What drew you to the College of Law?
When I came to visit Georgia State, it was the week of Thanksgiving my senior year of college, and even though the school was closed they set up a tour to accommodate me. Then, when I got to campus, it was so beautiful. I learned about in-state tuition and what a good price it was compared to other law schools. After that tour, I knew I wanted to come to Georgia State. It seemed like a good and happy place, and it definitely has been.
What has been your favorite class so far?
I took Public Health Law with professor Jonathan Todres, and there is no better time than the present to take that class. It was interesting to learn how public health affects so many areas, including education. He let us pick whatever we wanted to write about for our final. I did mine on how school dropout impacts public health, because when students dropout they’re less likely to get jobs with good insurance, less likely to be able to afford healthy food and less likely to live in neighborhoods where it’s safe for them to exercise outside.
I saw you did an externship at Legal Aid last year. What are you up to this summer?
I will be interning with the JAG Corps at the Maxwell Gunter Air Force Base in Montgomery, Ala. My older brother is a first lieutenant in the Army and that sparked my interest in serving in the military. I was also an athlete on the rowing team in college, so I was drawn to it because I like the teamwork and being a part of something that’s bigger than yourself. I will be working with the staff judge advocate of the base, and helping with research for trials, separation boards and things like that.
You’re also involved with Moot Court. Talk to me about that.
This past year, I was a member of our Intrastate Moot Court Team, but our competition was canceled due to COVID-19. But, we did win the Best Brief Award. What I’ve enjoyed the most is getting to know how a practicing attorney would approach an appellate level problem. The oral advocacy portion is my favorite part. It’s fun to know your argument so well and be able to defend it in front of a panel of judges.
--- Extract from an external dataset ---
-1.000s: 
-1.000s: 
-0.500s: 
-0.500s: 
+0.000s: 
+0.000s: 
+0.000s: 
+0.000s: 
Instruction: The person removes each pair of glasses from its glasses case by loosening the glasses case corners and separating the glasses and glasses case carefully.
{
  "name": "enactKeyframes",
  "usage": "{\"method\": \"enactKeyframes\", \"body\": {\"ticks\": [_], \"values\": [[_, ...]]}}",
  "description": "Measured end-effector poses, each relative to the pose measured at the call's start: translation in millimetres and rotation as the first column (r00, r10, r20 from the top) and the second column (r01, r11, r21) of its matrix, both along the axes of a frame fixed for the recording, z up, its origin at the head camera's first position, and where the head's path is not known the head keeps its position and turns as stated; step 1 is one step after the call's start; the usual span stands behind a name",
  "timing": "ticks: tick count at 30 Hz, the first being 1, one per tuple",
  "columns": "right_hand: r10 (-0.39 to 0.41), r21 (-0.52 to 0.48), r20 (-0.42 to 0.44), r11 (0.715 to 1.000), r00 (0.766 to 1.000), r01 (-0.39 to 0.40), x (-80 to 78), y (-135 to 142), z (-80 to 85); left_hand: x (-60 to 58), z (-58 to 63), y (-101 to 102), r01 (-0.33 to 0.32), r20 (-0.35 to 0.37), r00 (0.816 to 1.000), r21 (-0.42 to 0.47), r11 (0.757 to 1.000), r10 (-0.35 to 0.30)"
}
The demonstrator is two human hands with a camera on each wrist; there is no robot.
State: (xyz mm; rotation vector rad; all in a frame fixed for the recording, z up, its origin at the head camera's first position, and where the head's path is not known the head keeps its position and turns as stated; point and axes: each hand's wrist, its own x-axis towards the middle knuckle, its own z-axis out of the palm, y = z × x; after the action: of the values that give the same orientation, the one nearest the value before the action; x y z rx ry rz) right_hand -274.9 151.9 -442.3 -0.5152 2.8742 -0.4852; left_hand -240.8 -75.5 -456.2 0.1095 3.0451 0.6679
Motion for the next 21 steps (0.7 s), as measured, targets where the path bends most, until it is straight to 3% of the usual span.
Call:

It makes me feel like I’m the one changing the law.
What law would you change or enact as Secretary of Education?
We need to provide resources to teachers and administrations to strengthen schools. In the classroom, this means more support for teachers, such as technology, updated curriculum and supplies. Outside of the classroom, this could be putting resources towards athletics, arts, clubs and other extracurriculars, along with partnering with communities to promote participation. Creating an environment at school where students are supported by great teachers and have the ability to find their passion is important.
What has been your favorite part of the College of Law experience?
The community aspect that I feel at school is unique. Professors support you and want to help you get connected. Being in the state capital is great because there are so many resources and opportunities to network. Having Georgia State alumni in the area to help you is the best part for me. I’m excited to go to school each day, because everyone is nice, welcoming and supportive.